Me gustan los Kiss porque son alocados, gamberros y teatrales. Encarnan mejor que cualquier otro grupo la vertiente espectacular del rock, que en su caso se ha extendido hasta formar parte del propio grupo en sí. Pero con canciones como “Beth” nos muestran que detrás de todo el maquillaje y la pirotecnia hay un gran grupo. Por eso me gusta esta versión acústica en la que los chicos se ofrecen tal cual y nos convencen con sus melodías y la historia de esa mujer que, en la distancia, llama a su marido para preguntarle cuándo volverá a casa. Tarde, sin duda, porque los chicos estarán tocando toda la noche.

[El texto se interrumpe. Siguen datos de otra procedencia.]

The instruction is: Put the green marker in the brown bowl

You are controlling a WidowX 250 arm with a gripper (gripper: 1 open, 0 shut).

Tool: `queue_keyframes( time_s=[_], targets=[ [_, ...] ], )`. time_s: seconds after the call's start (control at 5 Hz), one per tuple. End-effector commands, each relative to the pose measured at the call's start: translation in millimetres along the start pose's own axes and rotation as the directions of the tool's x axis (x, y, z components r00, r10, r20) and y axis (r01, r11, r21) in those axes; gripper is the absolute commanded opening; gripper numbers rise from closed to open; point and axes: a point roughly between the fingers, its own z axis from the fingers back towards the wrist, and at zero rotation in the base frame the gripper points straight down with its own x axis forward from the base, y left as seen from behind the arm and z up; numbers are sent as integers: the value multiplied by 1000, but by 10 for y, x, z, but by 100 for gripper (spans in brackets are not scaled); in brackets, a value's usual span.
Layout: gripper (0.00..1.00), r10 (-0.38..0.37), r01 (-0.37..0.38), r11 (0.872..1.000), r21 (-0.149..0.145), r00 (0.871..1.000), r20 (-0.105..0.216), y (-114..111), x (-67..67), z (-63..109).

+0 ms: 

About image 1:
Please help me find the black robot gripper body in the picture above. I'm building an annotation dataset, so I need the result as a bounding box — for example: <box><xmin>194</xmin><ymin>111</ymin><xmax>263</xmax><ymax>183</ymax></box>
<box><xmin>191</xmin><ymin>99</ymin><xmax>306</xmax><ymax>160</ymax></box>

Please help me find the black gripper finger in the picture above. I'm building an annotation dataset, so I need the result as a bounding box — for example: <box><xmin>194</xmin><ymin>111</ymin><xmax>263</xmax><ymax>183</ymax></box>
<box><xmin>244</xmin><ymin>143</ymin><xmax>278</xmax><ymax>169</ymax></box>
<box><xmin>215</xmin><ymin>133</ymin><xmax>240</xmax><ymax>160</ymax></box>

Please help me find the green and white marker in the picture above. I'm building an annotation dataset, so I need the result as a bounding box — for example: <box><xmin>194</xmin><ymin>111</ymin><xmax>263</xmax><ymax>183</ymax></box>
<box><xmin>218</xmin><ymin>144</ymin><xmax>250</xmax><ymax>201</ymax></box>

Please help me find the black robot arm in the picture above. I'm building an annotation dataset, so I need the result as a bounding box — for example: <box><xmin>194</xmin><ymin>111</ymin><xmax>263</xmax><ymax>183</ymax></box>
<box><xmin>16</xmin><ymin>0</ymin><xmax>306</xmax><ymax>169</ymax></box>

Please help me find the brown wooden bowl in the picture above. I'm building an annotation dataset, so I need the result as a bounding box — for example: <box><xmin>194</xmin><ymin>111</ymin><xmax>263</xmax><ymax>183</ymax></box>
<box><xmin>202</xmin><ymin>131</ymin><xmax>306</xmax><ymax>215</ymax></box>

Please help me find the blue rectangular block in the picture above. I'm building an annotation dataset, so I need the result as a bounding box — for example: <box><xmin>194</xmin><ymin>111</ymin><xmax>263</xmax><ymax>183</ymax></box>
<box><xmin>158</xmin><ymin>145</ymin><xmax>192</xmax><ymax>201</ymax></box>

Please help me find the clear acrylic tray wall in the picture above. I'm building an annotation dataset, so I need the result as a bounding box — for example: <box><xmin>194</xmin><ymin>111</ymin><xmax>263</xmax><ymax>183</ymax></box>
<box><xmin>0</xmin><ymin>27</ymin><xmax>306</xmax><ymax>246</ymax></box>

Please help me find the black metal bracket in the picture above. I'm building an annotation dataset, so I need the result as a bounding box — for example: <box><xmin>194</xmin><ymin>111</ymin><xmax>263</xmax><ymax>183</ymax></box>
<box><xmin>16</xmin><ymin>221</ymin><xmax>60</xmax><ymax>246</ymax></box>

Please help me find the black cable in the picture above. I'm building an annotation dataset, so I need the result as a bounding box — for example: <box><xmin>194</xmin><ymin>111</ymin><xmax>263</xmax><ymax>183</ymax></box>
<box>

Derek and the Dominos – Layla

A finales de los años sesenta, Eric Clapton y George Harrison, buenos amigos, realizaba colaboraciones mutuas frecuentes. El ‘beatle’ estaba entonces casado con Pattie Boyd, de quien Clapton estaba perdidamente enamorado. Y no dudó en poner en riesgo aquella amistad por el amor de su “Layla”, con quien se veía a escondidas durante la grabación del disco en el que se incluye este tema, “Layla and other assorted love songs”. Boyd fue la primera mujer que escuchó la grabación definitiva de la canción y, finalmente, se casó con Eric Clapton. Cosas de la vida, George Harrison no se lo tomó tan mal como cabía imaginar (no dudó en asistir a la boda). Por desgracia, la música no fue suficiente para mantener la magia. A pesar de dedicarle la también muy conocida “Wonderful tonight”, Clapton y Boyd se divorciaron tras años de un matrimonio muy conflictivo.

Por cierto, aunque la calidad de este vídeo no es muy buena, me gusta porque se percibe claramente (por el cambio en el rictus) el momento exacto en el que al que toca la pandereta le sube lo que se hubiese tomado esa noche. Y, claro, luego lo pagó el pobre gong, ante el asombro y choteo de Clapton y el resto de músicos.